Filter the listing below, please, and copy only the lines with the word "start".

━━━━━━━━━━━━━━━━

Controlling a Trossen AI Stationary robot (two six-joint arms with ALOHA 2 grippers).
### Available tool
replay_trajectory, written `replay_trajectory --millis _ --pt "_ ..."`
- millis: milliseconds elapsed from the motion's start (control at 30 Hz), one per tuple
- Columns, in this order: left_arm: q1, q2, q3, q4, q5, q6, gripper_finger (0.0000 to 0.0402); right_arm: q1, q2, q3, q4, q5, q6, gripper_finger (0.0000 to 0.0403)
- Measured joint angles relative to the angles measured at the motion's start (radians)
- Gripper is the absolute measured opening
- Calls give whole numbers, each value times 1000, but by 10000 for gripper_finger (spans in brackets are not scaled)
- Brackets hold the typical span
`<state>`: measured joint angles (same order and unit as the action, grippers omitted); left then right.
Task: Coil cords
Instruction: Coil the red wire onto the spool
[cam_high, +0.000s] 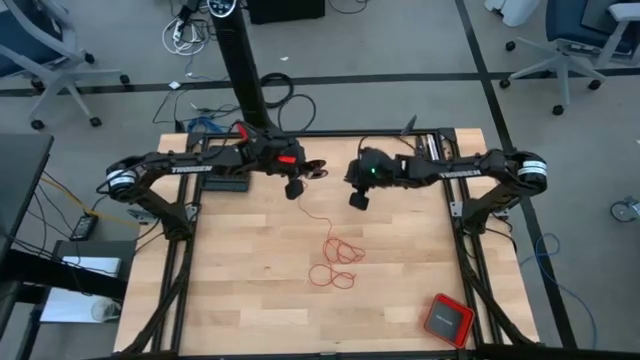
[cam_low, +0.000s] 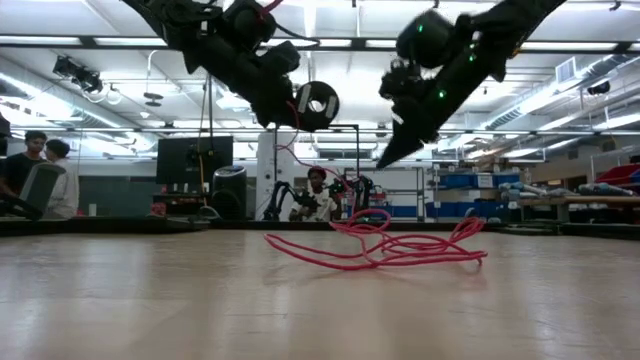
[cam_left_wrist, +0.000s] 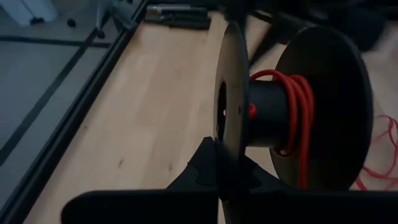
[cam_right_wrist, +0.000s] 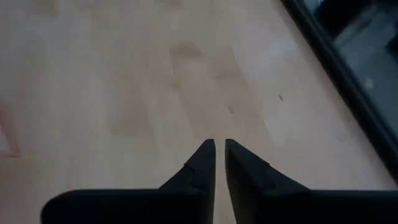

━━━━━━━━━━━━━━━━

- EXPECTED ANSWER:
- millis: milliseconds elapsed from the motion's start (control at 30 Hz), one per tuple
- Measured joint angles relative to the angles measured at the motion's start (radians)

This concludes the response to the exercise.